From the data below, copy exactly the lines that lie between the one holding "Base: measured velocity" and the one holding "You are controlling", including both, and nothing more.

[Dataset items]
——

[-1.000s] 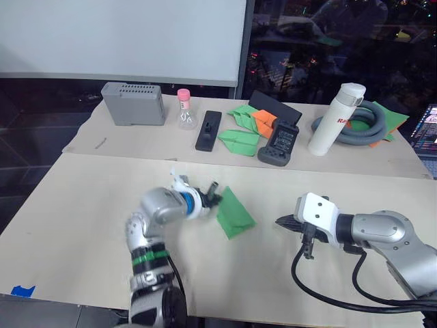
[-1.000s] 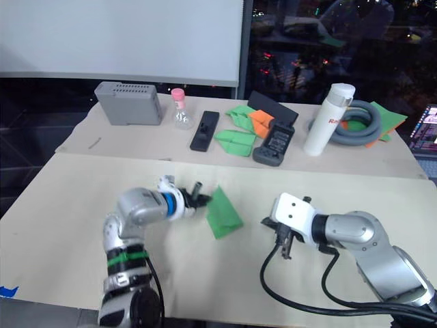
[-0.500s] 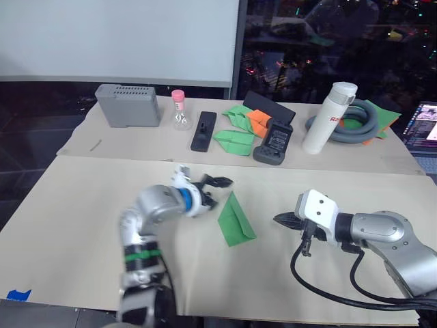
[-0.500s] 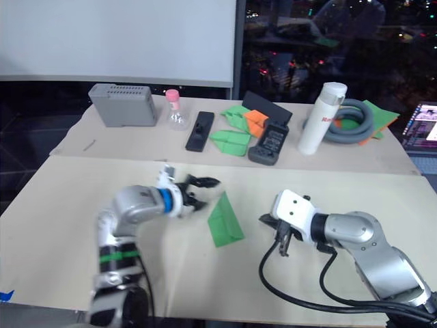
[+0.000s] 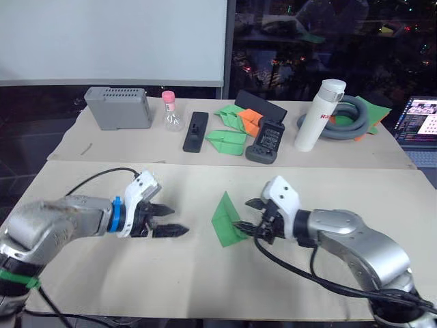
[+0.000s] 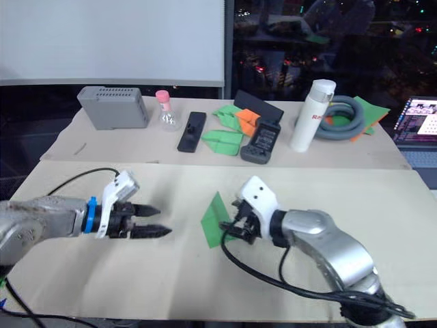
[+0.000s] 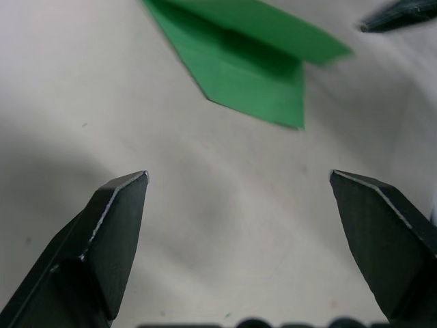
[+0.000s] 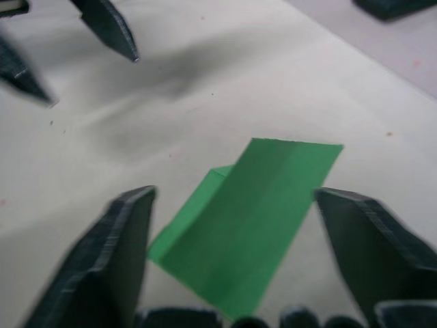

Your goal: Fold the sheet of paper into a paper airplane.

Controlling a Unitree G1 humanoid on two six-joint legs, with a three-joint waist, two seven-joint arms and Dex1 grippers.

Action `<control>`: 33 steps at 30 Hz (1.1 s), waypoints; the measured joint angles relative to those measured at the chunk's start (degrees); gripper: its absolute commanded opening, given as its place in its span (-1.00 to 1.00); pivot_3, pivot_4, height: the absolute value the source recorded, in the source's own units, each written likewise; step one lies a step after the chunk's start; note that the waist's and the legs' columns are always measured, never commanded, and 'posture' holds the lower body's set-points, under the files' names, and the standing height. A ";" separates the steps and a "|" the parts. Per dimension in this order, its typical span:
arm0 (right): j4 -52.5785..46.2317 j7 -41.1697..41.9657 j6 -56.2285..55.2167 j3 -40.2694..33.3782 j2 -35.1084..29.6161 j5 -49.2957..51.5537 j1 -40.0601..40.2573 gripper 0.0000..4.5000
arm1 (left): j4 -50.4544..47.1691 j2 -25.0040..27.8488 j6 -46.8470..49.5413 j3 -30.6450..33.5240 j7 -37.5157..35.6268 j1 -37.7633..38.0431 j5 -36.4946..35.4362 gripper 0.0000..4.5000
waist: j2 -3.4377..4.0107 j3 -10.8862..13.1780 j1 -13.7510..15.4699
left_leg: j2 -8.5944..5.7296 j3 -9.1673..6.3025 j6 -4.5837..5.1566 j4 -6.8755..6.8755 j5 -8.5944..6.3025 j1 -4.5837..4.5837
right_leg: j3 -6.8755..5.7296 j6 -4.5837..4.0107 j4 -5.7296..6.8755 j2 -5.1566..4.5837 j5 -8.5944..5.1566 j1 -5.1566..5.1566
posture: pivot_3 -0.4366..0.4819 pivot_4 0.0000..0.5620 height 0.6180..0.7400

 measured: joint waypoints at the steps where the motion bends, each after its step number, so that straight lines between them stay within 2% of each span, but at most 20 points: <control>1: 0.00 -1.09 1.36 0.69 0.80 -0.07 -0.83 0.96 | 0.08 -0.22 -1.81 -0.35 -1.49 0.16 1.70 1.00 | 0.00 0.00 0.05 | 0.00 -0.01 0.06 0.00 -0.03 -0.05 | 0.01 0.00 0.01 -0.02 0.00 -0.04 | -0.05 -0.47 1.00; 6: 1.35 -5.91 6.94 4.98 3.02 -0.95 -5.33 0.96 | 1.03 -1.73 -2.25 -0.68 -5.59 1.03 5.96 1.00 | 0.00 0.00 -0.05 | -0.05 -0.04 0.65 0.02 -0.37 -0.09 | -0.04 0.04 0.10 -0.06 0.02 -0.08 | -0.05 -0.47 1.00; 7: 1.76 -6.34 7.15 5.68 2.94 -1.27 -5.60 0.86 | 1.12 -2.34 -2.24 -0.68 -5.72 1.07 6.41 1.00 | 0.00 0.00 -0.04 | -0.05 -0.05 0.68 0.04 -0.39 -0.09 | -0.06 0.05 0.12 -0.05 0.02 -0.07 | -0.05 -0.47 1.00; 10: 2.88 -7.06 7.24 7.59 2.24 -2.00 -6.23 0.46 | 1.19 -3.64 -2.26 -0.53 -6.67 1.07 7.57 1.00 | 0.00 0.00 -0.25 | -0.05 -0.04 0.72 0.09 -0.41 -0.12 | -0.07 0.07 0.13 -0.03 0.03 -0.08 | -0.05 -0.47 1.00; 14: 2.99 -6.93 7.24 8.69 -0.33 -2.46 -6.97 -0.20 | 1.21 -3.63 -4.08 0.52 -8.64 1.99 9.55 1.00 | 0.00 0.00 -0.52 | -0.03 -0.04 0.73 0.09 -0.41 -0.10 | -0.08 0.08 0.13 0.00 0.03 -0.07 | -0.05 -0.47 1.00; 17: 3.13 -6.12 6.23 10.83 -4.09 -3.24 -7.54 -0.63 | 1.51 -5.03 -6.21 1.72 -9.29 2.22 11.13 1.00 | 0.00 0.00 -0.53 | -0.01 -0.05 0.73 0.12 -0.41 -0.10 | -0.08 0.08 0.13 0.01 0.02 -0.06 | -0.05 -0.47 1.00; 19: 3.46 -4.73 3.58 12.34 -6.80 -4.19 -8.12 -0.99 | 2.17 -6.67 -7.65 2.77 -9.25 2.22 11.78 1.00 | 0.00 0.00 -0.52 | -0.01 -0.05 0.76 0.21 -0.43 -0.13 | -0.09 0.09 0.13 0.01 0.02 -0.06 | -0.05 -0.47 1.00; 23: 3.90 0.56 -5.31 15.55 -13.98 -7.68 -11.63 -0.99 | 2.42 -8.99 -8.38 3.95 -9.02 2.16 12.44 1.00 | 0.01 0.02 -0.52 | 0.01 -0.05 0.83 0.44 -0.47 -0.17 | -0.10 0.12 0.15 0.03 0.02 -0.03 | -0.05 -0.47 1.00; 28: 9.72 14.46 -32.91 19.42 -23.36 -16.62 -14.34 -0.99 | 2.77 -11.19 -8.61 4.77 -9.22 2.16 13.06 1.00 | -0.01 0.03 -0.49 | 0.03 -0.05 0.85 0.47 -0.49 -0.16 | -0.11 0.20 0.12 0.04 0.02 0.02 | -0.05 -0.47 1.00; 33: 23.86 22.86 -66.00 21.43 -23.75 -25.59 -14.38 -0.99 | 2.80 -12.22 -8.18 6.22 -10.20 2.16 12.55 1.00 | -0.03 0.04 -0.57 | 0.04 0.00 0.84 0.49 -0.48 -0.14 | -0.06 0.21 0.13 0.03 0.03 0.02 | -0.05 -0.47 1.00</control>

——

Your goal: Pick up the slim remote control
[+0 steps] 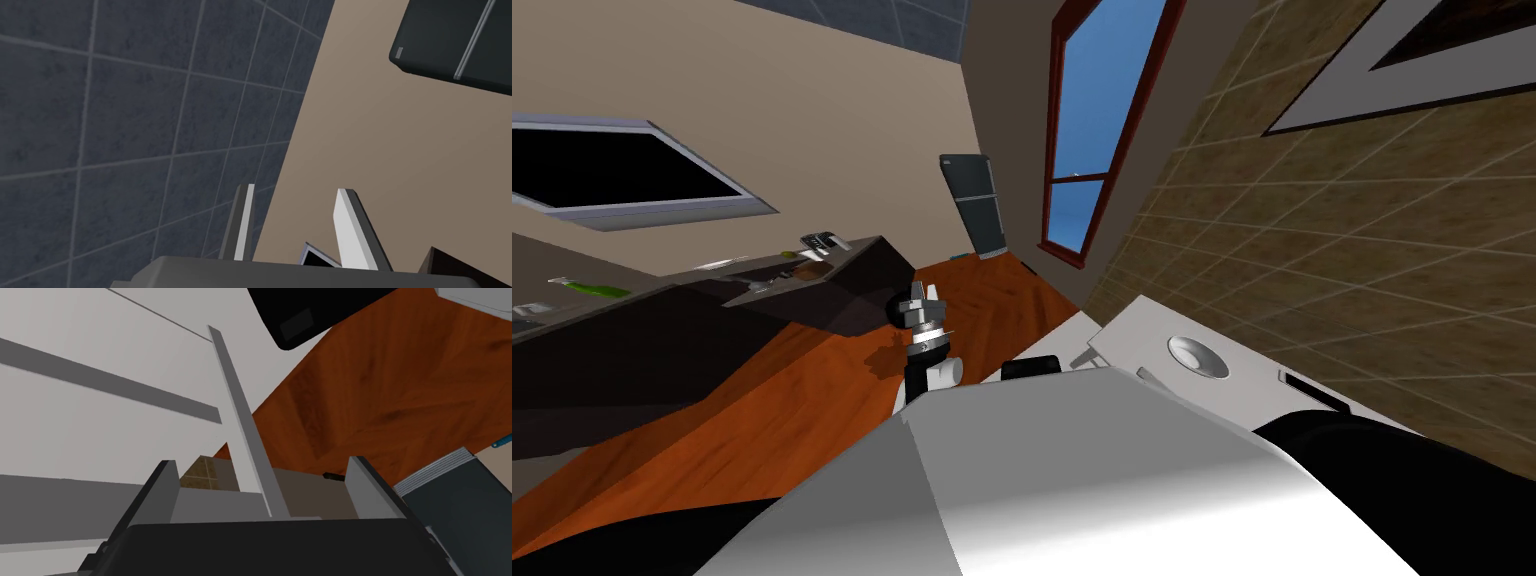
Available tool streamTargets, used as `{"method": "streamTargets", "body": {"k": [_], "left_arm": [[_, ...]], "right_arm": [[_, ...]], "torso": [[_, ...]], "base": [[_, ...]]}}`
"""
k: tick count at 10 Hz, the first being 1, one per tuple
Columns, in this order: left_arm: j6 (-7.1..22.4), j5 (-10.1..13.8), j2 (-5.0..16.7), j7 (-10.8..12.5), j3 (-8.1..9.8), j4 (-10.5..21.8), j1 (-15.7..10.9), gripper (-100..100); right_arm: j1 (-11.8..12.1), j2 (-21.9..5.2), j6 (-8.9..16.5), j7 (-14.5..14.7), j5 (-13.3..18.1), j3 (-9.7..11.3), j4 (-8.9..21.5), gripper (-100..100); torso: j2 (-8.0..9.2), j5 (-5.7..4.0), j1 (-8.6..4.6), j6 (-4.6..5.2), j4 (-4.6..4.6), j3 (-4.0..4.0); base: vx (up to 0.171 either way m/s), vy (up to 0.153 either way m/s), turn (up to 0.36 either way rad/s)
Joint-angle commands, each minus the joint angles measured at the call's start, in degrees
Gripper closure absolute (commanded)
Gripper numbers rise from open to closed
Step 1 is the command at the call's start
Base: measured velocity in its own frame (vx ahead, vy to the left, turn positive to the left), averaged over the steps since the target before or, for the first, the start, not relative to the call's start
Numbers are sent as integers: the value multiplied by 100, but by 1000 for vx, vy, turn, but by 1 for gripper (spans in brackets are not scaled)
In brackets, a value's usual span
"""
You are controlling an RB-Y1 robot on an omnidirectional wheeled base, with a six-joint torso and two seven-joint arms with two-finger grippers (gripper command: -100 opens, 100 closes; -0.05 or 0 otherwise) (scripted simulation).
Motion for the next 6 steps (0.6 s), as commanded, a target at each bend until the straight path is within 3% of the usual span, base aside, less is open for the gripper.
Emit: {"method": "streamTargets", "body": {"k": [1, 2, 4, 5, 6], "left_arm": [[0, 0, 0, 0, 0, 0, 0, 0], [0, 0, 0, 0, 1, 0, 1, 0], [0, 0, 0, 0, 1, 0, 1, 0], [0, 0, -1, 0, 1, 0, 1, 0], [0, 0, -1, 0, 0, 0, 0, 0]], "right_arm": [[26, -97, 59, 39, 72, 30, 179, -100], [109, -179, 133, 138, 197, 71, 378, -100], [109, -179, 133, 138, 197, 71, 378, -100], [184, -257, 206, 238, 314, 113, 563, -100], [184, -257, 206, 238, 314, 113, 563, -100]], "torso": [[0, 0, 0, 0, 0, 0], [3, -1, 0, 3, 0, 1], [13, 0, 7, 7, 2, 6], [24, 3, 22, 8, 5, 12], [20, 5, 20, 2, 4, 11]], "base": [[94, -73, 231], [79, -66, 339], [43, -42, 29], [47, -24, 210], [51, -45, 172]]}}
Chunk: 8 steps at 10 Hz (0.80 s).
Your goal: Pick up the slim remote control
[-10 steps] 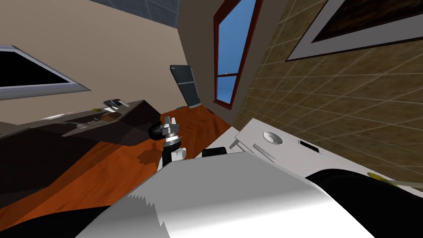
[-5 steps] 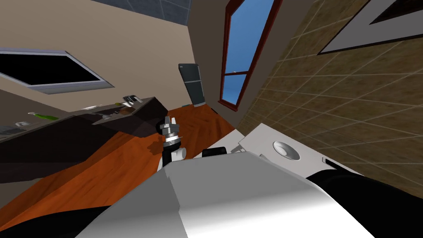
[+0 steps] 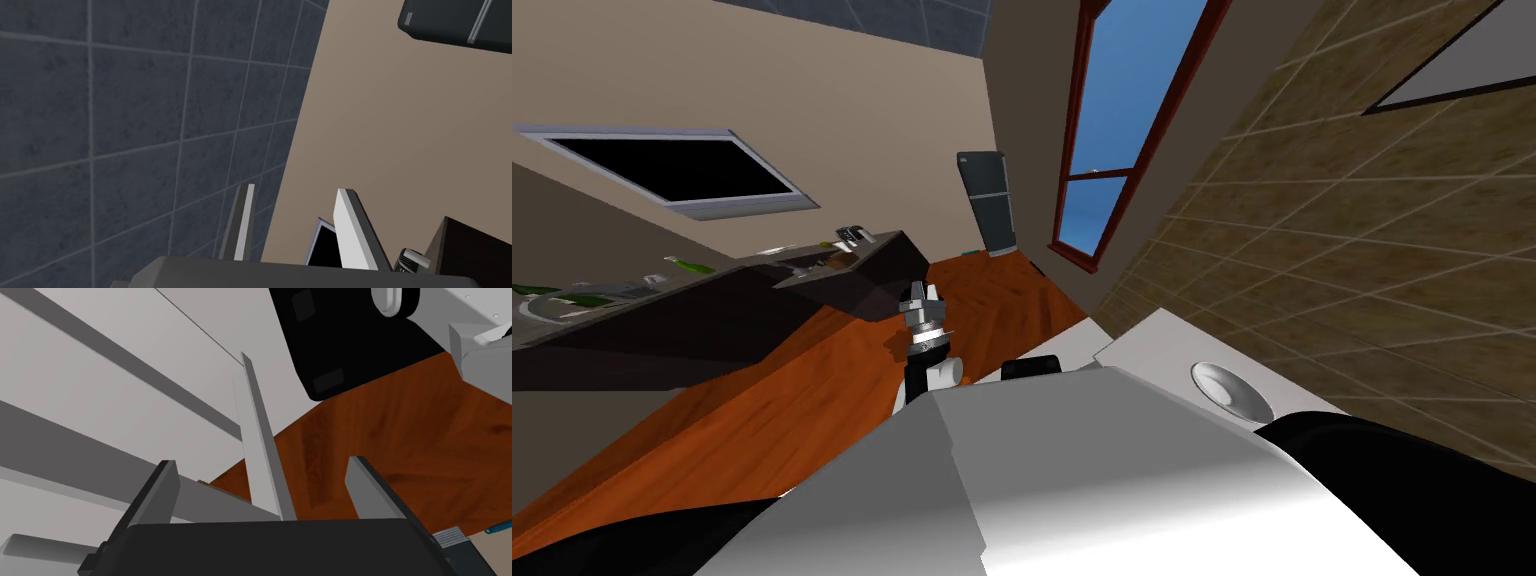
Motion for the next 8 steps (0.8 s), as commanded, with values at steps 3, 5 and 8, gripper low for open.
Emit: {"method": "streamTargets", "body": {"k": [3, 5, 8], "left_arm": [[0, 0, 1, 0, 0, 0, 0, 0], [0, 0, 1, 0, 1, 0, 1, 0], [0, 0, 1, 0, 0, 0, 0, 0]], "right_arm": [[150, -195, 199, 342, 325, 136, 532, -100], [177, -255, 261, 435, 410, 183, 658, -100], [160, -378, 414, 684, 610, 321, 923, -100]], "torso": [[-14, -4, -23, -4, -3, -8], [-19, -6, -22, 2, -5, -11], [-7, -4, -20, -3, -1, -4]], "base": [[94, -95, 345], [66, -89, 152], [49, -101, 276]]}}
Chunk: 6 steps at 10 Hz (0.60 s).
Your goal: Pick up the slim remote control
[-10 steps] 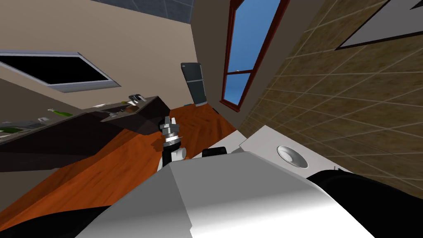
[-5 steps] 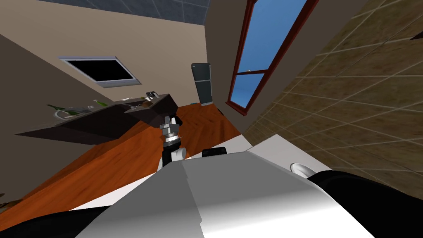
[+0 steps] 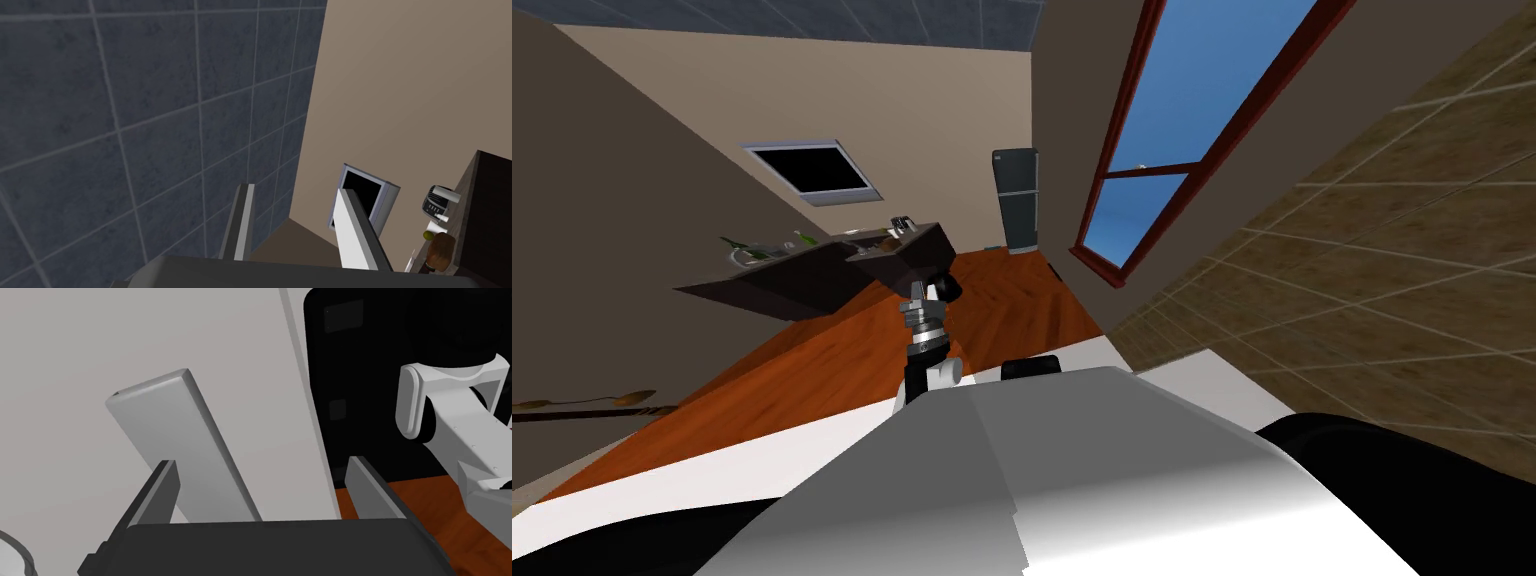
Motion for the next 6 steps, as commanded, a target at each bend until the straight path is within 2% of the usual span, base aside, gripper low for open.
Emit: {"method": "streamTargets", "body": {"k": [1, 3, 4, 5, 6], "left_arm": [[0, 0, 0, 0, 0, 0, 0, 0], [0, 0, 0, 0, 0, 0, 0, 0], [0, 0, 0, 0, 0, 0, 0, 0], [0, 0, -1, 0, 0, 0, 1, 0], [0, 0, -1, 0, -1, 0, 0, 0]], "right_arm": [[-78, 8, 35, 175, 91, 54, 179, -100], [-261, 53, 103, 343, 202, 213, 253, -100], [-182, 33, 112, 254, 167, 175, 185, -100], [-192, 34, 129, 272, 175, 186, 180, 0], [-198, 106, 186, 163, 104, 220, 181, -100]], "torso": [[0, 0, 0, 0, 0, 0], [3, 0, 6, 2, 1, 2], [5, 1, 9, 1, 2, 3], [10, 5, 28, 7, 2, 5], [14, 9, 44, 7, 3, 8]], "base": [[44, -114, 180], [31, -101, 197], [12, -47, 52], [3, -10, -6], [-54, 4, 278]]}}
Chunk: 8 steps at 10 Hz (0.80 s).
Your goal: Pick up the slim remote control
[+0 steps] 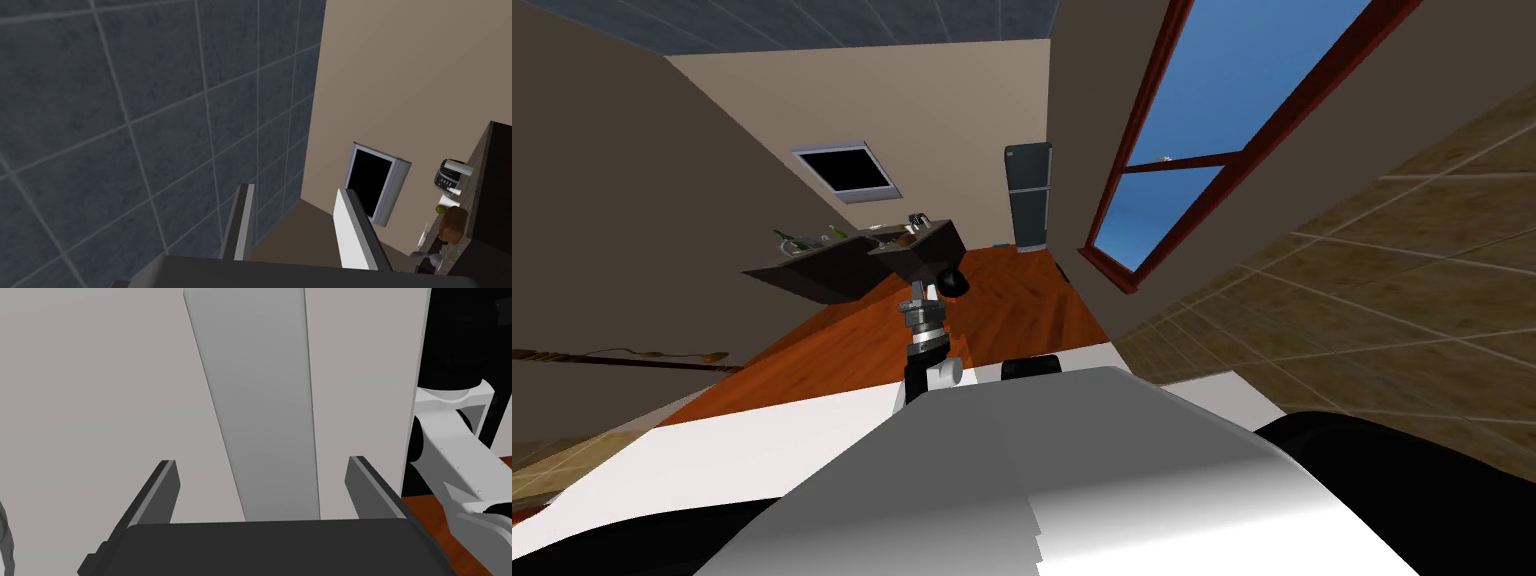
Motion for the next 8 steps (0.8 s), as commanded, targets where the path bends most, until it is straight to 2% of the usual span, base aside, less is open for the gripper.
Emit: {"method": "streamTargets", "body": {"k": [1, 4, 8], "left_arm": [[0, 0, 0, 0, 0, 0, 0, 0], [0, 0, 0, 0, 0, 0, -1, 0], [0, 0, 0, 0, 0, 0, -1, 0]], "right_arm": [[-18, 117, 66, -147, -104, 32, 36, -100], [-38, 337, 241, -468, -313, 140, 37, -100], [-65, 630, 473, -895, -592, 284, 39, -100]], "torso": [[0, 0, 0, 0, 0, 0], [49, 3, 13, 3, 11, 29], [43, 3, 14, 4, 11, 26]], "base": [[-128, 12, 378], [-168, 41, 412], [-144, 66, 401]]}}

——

Task result:
Base: measured velocity in its own frame (vx ahead, vy to the left, turn positive to the left), averaged over the steps since the target before or, for the first, the start, not relative to the call's start
Numbers are sent as integers: the value multiplied by 100, but by 1000 for vx, vy, turn, but by 1 for gripper (spans in brackets are not scaled)
In brackets, a value's usual span
"""
You are controlling an RB-Y1 robot on an omnidirectional wheeled base, with a six-joint torso and two seven-joint arms with two-finger grippers (gripper command: -100 opens, 100 closes; -0.05 or 0 otherwise) (scripted simulation).

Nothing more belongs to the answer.